Der hält was aus!
Ob als Sitzgelegenheit oder als Anschauungsobjekt: Beat Zoderers Kunstwerk sitzt gut bei uns an der Neuen Kanti. Der aus Beton gegossene Würfel wirkt starr wie ein Block. Seine Aussenhaut besteht aus feinen horizontalen und vertikalen Reliefbändern, die sich um den Würfel legen, auftauchen und wieder verschwinden. Keine Seite ist wie die andere.
Werkangaben
Künstler: Beat Zoderer (*1955)
Titel: Würfel
Jahr: 1994
Material: Betonguss, dunkel gefärbt
Grösse: 72.5 cm x 72.5 cm x 72.5 cm
Standort: Aussenraum West vor dem Altbau
Der hält was aus!
Beat Zoderers «Würfel» ist ein massiver aus Beton gegossener Körper, der direkt auf den Boden gesetzt ist. Feine horizontale und vertikale Relieflinien umspannen den Würfel rhythmisch, aber unregelmässig. Obwohl jede Seite die gleiche Fläche besitzt, variiert die Komposition der Linien auf jeder Seite. Der Würfel erscheint auf den ersten Blick schlicht, doch die subtile Oberflächenstruktur verleiht dem Werk Lebendigkeit und durchbricht die geometrische und konzeptionelle Erscheinung. Wetter und Jahre haben Spuren hinterlassen, die Farben haben sich stellenweise verändert, das Relief hat Flechten angesetzt. So integriert sich der Würfel organisch in seine Umgebung. In Verbindung mit dem Boden, der ebenfalls aus Beton besteht, sieht es aus, als wäre der Würfel genau für diesen Ort gemacht worden.
Beat Zoderer
Beat Zoderer hat in jungen Jahren von der Architektur zur Kunst gefunden. Seine Vorliebe für Strukturen und Muster spiegelt sich in jedem seiner Werke wider, so auch im Monolith an unserer Schule. Orthogonale Systeme, das Erbe der «Zürcher Konkreten», interpretiert Zoderer immer wieder neu, mit viel Humor und überraschenden Resultaten. Dieses Werk ist ein Unikat, das speziell für die Neue Kantonsschule Aarau geschaffen wurde. Es gehört zu einer Reihe von Würfeln, die der Künstler geschaffen hat, sticht jedoch mit seiner Grösse von 72.5 cm pro Seite heraus.

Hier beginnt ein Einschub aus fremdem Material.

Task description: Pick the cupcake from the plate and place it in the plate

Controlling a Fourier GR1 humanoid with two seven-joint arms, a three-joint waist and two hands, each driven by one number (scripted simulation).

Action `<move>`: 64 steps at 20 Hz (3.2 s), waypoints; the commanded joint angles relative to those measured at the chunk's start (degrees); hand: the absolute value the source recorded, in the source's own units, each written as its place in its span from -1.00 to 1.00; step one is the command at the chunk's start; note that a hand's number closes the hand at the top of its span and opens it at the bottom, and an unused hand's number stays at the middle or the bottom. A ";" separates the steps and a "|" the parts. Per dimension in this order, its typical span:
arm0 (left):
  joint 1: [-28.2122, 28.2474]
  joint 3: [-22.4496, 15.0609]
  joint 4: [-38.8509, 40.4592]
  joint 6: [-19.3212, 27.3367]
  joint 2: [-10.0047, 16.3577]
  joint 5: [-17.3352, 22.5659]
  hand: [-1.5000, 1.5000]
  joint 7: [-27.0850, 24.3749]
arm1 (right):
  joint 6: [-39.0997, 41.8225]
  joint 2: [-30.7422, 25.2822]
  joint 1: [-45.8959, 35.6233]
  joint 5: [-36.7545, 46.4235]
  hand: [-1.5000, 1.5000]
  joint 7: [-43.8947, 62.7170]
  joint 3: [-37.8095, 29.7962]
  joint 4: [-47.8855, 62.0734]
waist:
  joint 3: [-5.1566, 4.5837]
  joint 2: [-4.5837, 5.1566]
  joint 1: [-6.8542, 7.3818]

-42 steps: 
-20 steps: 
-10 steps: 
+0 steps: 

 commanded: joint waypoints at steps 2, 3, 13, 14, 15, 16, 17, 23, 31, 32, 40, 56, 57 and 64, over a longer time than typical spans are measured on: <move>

Zoderer wählte hier die Höhe eines Schultischs als Referenz. Seine anderen Würfel messen alle genau einen Kubikmeter.
Beat Zoderer arbeitet mit verschiedensten Materialien, mit denen er Fläche, Raum und Volumen untersucht. Die Wahl des Materials, hier der bewusste Einsatz von Sichtbeton, etwas, was oft als hässlich empfunden wird, zeigt Zoderers Interesse an der Veränderung von Wahrnehmung und ästhetischer Erfahrung. Nicht wenige Künstler seiner Generation haben klassische Verfahren der Bildhauerei verlassen und mit diversen verfügbaren und «kunstfremden» Werkstoffen neue, ungewohnte Bezüge von Figur und Raum geschaffen.
Apropos Betonguss: Ein Grossteil des Volumens des Würfels ist aus Styropor und nicht aus Beton, um das Gewicht zu reduzieren. Die Gusstechnik und Gestaltung der Schale – leicht unpräzise, um die Ornamentlinien zu erzeugen – verleihen dem Werk seine Besonderheit. Beat Zoderer will das Publikum durch die Verwendung alltäglicher Materialien auf eine überraschende Art faszinieren. Sein Werk ermutigt zu einem offenen Blick und zur Neugier.
Im Gespräch erläutert Beat Zoderer seinen bewussten Entscheid, den Würfel direkt auf den Boden zu setzen. Durch den Verzicht auf einen damals noch üblichen Sockel sollte ein engerer und direkter Kontakt zum Betrachter entstehen. Zoderer erkennt, dass viele Menschen sein Werk zunächst nicht als Kunst wahrnehmen: Mal wird sein Würfel als eine etwas raue, aber besondere Sitzgelegenheit genutzt, mal liegen Taschen darauf. Zoderer glaubt jedoch, dass Botschaft und Wirkung des Kunstwerks umso mehr zum Tragen kommen, je länger man es betrachtet.
Er fügt an, dass Kunst in Bildungseinrichtungen von grosser Bedeutung sei, um eine ästhetische und emotionale Erfahrung zu ermöglichen. Neugier und das Hinterfragen sind in jedem Bildungsbereich essenziell, weshalb das Werk an einer Mittelschule gut aufgehoben ist.
Kunst provoziert immer Fragen – vor allem, wenn ein Kunstwerk wie Zoderers Würfel mit seinen Betrachterinnen und Betrachtern buchstäblich in Berührung kommt.